I wanted to give a few stats quickly about our robots. That grid structure you saw, in our biggest facility, that's the size of three football pitches. You may not be a football fan, so you might not be able to comprehend how big it is, but it's pretty big, the picture in the next slide will show you hopefully just how big it is. We can have up to 3,000 of these robots running around at any one time on this grid structure. They move at four meters a second. I couldn't really ensure what that meant, but I'm a runner, so this is a mass. That means it's running around 6 minutes, 40 a mile, and that's fast for me. If you're a runner or that means anything to you, they move pretty quickly and not only are they moving pretty quickly, but they're moving within 5 millimeters of each other. Just 5 millimeters, whizzing past each other, that's pretty incredible. They're carrying up to 35 kilograms of load, , that might not mean much to you, but imagine 12 big 2-liter bottles of water, that's probably about 25 kilos, these are carrying more than, running a 6 minute, 40 miles, essentially.

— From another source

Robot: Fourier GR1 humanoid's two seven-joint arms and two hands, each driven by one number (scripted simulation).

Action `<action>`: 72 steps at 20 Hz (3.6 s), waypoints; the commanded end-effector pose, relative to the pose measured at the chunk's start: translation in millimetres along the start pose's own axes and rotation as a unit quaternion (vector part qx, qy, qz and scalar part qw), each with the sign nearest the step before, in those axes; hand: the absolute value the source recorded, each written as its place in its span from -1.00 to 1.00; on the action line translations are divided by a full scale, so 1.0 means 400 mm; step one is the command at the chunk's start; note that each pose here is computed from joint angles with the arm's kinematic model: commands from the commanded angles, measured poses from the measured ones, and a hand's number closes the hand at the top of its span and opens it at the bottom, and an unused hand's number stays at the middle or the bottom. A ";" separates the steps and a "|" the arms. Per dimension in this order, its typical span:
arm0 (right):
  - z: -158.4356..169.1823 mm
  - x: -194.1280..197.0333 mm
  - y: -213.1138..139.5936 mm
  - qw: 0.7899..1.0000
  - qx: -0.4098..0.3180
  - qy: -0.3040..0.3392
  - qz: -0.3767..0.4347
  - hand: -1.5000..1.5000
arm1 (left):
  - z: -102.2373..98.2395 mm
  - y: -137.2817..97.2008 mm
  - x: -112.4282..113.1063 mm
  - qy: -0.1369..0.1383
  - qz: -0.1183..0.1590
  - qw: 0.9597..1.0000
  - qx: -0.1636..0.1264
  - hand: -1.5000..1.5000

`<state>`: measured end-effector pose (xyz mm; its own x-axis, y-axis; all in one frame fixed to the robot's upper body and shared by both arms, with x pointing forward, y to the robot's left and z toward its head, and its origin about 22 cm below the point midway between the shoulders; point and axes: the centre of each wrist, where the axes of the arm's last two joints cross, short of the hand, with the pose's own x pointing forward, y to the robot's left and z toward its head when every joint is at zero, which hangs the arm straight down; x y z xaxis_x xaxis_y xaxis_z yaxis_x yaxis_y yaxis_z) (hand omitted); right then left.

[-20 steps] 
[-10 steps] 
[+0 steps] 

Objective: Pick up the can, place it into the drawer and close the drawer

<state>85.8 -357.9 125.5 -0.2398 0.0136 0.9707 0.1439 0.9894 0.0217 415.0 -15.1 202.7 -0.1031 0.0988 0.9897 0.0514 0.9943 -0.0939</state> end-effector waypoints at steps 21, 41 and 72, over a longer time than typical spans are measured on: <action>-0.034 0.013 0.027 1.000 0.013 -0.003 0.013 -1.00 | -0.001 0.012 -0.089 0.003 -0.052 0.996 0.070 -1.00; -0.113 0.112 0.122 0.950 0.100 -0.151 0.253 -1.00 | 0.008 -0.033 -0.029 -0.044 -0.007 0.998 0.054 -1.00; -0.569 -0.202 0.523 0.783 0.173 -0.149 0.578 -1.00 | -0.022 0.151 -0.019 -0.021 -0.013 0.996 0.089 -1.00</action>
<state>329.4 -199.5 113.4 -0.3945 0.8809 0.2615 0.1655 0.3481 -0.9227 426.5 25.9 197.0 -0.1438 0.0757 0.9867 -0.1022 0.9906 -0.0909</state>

They communicate over 10 times a second on an unlicensed part of the 4G wireless spectrum.

That's a picture of our biggest site. This is the challenge we have. How do we control all these things? How do we go about writing a control system that can use the most efficient use of all these robots, that can move them at 4 meters a second, move them within millimeters of each other, carrying 35 kilograms of load, making sure they didn't crash, making sure we can deliver our items to our customers, and picking an order in not the two to three hours on our old warehouse, but within 5 to 10 minutes in this system? That's the challenge I'm going to talk to you today, and talk to you about how we use Java to solve that challenge.

Here’s a quick summary of what I'm going to talk about today. I'm going to go through the system overview, talk about the applications that are involved and a part of the system and what's involved in the system. I will talk about why we've used Java, this a very common question we get asked, why we use Java for this scenario? Once you've decided to use Java, because a language choice is a choice you make pretty early on in your kind of application life, you have to probably go towards thinking about how you're going to test this thing. Once you've written it, how are you going to know it's going to work? So I'll talk about how we use simulation and some simulation techniques to talk about how we test this without having to actually have the real hardware.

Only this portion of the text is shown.